• EXERCISE:
Your answer should be only the lines below from the one with "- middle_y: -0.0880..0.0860" to the one with "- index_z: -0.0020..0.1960", repeated exactly, ends included.

• EXTRACTED INFORMATION:
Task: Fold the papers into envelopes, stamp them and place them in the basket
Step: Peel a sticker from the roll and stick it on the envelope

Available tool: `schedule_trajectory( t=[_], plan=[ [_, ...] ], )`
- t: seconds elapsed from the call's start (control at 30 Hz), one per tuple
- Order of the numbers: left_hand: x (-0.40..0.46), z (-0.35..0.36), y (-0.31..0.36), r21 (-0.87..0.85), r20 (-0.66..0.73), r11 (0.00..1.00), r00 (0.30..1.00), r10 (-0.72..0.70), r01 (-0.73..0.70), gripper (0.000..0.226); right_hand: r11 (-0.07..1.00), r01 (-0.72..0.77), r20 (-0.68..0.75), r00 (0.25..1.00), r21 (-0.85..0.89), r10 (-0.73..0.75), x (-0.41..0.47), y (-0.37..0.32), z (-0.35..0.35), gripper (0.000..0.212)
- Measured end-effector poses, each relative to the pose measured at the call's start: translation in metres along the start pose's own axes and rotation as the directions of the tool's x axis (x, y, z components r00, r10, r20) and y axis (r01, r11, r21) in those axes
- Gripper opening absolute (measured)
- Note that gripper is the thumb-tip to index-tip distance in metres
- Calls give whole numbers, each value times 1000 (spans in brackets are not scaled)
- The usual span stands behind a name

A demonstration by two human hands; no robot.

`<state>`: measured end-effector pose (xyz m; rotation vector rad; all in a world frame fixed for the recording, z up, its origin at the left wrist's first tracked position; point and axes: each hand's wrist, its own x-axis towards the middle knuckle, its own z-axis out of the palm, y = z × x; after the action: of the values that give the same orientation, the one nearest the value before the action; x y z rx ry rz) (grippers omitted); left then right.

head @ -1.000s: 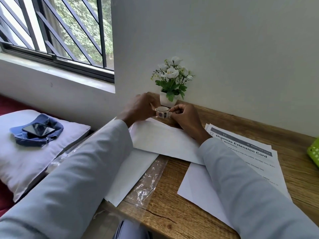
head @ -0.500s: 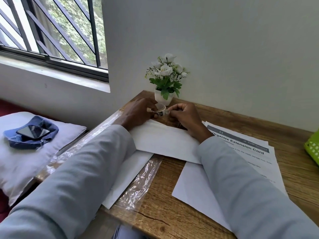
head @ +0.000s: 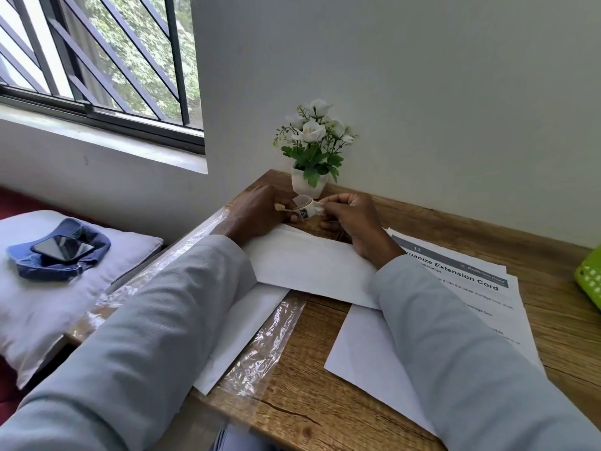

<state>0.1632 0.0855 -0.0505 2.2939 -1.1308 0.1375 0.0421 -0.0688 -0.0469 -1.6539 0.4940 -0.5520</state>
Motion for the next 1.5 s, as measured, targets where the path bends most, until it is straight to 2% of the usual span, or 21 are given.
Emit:
schedule_trajectory(
  t=[0.17, 0.3, 0.4, 0.5, 0.6, 0.8, 0.9, 1.0, 1.07, 1.17, 1.27, 1.33, 1.43, 1.5],
  plan=[
    [1, 0, 0, -14, 31, 999, 999, -37, 37, 27, 1000, -17, -34, 999, 12, 17, 0, 0, 3, 6],
    [-2, -2, 1, -3, 26, 1000, 1000, -7, 7, 26, 999, 26, -21, 999, -37, -27, 0, 3, 3, 7],
    [-3, -4, 2, -76, -11, 992, 995, 104, -105, 47, 991, 93, 14, 996, -94, -92, 0, 4, 1, 12],
    [-3, -4, 7, 21, 36, 986, 986, 165, -166, 69, 985, 142, 36, 990, -93, -140, -2, 6, -2, 15],
    [-2, -1, 9, 165, 47, 970, 984, 172, -178, 60, 978, 187, 63, 981, -93, -182, -2, 7, -5, 14],
    [-3, -5, 4, 154, -92, 977, 982, 163, -148, 52, 937, 300, 143, 950, -182, -276, -4, 10, -3, 12],
    [-4, -6, 8, 73, -183, 989, 973, 142, -130, 54, 928, 340, 140, 937, -152, -321, -7, 8, 0, 13],
    [-2, -4, 9, -42, -172, 989, 976, 132, -141, 59, 931, 351, 122, 933, -104, -338, -6, 6, -1, 14],
    [-2, -4, 12, -190, -150, 974, 984, 95, -123, 59, 927, 363, 123, 928, -96, -350, -6, 6, -1, 19],
    [-3, -7, 21, -455, -83, 890, 997, -1, -37, 42, 919, 385, 113, 920, -87, -375, -4, 6, 0, 29],
    [-8, -10, 33, -657, -2, 754, 1000, 23, -18, 16, 905, 419, 96, 906, -80, -411, -1, 6, 4, 35],
    [-10, -12, 39, -713, 61, 699, 998, -1, 44, 17, 902, 423, 80, 906, -88, -417, -1, 5, 5, 36],
    [-11, -13, 42, -739, 158, 640, 978, -139, 211, 34, 875, 448, 21, 892, -185, -452, 0, 6, 6, 36],
    [-10, -12, 41, -752, 162, 617, 973, -167, 231, 36, 856, 465, -20, 876, -228, -481, 1, 7, 7, 32]
  ],
)
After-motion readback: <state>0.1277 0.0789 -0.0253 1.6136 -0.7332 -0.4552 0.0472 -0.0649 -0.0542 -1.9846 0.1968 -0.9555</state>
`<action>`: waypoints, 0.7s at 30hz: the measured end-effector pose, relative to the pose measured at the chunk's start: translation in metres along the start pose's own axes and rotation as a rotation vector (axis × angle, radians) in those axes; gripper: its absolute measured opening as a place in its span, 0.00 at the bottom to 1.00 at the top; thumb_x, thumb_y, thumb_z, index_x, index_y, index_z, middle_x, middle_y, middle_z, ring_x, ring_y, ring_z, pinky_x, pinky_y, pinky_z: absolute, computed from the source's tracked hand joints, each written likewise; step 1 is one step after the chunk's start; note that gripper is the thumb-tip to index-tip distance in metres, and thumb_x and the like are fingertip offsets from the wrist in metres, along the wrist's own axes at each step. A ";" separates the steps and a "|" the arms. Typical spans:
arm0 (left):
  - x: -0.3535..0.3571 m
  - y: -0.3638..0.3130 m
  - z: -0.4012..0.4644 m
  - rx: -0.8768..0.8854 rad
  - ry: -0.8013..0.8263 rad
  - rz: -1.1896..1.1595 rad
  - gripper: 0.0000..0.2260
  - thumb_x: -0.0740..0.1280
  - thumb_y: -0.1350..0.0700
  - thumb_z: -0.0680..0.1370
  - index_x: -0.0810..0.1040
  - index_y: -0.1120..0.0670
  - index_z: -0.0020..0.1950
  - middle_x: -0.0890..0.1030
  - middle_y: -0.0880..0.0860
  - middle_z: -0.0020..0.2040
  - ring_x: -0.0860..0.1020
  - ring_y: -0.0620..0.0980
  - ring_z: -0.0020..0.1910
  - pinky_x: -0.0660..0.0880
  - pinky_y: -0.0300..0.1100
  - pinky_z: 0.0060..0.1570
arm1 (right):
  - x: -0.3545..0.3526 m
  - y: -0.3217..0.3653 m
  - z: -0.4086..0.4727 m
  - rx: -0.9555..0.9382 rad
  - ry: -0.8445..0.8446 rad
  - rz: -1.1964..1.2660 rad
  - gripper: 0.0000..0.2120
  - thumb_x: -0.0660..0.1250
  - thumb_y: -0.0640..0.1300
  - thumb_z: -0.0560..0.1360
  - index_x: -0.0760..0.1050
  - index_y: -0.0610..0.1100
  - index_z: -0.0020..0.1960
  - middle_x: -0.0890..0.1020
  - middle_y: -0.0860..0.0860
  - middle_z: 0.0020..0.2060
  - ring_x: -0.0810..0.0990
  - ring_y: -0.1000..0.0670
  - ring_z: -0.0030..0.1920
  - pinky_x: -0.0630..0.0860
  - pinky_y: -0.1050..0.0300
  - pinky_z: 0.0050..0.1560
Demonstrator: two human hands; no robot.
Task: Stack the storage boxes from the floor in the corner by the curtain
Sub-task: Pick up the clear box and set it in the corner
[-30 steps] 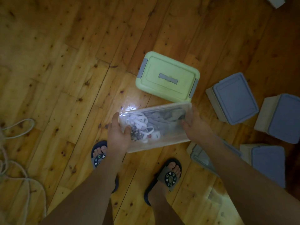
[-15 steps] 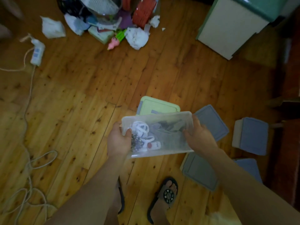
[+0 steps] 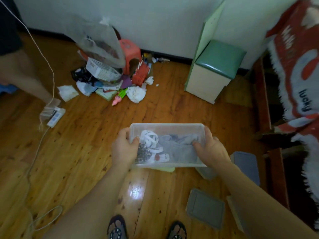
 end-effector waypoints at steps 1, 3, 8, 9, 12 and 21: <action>-0.007 -0.016 0.000 0.019 -0.002 0.008 0.14 0.70 0.52 0.76 0.74 0.46 0.61 0.77 0.42 0.49 0.76 0.46 0.49 0.72 0.42 0.47 | -0.016 0.003 -0.003 0.002 -0.024 0.006 0.30 0.57 0.63 0.79 0.47 0.58 0.75 0.74 0.47 0.55 0.73 0.48 0.45 0.71 0.54 0.39; -0.021 -0.048 -0.003 0.051 -0.011 0.016 0.14 0.70 0.51 0.75 0.73 0.44 0.59 0.77 0.40 0.48 0.76 0.45 0.48 0.71 0.41 0.45 | -0.050 0.011 -0.008 0.003 -0.063 0.001 0.31 0.56 0.64 0.78 0.47 0.59 0.75 0.72 0.50 0.52 0.72 0.51 0.44 0.70 0.57 0.36; -0.052 -0.127 -0.007 0.176 -0.012 0.020 0.17 0.71 0.50 0.75 0.74 0.46 0.63 0.80 0.44 0.53 0.78 0.47 0.53 0.73 0.41 0.50 | -0.130 0.031 -0.017 -0.004 -0.172 -0.010 0.30 0.56 0.64 0.78 0.46 0.59 0.74 0.76 0.49 0.52 0.75 0.51 0.41 0.71 0.58 0.34; -0.058 -0.141 -0.008 0.189 -0.011 0.017 0.18 0.71 0.50 0.75 0.74 0.47 0.64 0.81 0.45 0.56 0.79 0.47 0.55 0.73 0.41 0.52 | -0.145 0.034 -0.019 -0.002 -0.184 -0.016 0.30 0.56 0.64 0.78 0.46 0.59 0.74 0.76 0.48 0.52 0.75 0.51 0.41 0.72 0.57 0.35; -0.079 -0.184 -0.012 0.221 -0.013 0.016 0.21 0.71 0.49 0.76 0.73 0.48 0.68 0.80 0.49 0.61 0.78 0.49 0.58 0.76 0.47 0.58 | -0.195 0.046 -0.027 -0.005 -0.212 -0.038 0.31 0.55 0.64 0.79 0.48 0.57 0.76 0.77 0.48 0.52 0.73 0.52 0.39 0.70 0.58 0.35; -0.153 -0.333 -0.030 0.353 -0.011 -0.024 0.22 0.68 0.47 0.77 0.71 0.47 0.71 0.78 0.49 0.63 0.77 0.51 0.60 0.77 0.52 0.58 | -0.360 0.101 -0.068 -0.045 -0.299 -0.054 0.28 0.56 0.59 0.81 0.56 0.49 0.77 0.76 0.49 0.47 0.73 0.54 0.37 0.66 0.60 0.30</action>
Point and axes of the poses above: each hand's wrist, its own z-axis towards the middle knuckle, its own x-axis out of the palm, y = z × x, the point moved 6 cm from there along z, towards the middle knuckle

• ANSWER BOX:
  - middle_y: -0.0880..0.0860
  - middle_z: -0.0020..0.2040
  - ring_x: -0.0860..0.1020
  - ring_y: -0.0620..0.0980
  - ring_z: -0.0020..0.1910
  - pinky_x: -0.0660..0.0880
  - pinky_y: -0.0300..0.1100
  - pinky_z: 0.0060..0.1570
arm1 (right):
  - x: -0.3545..0.3526 m
  - y: -0.3217..0.3653 m
  - z: -0.4086..0.4727 m
  - rx: -0.9555..0.9382 rad
  - ry: -0.8445..0.8446 rad
  - rz: -1.1964..1.2660 rad
  - gripper: 0.0000..0.2120
  - thumb_x: -0.0660..0.1250
  - thumb_y: -0.0640..0.1300
  - thumb_z: -0.0560..0.1360
  - index_x: -0.0760..0.1050
  - index_y: -0.0610..0.1100
  - index_z: -0.0020..0.1960

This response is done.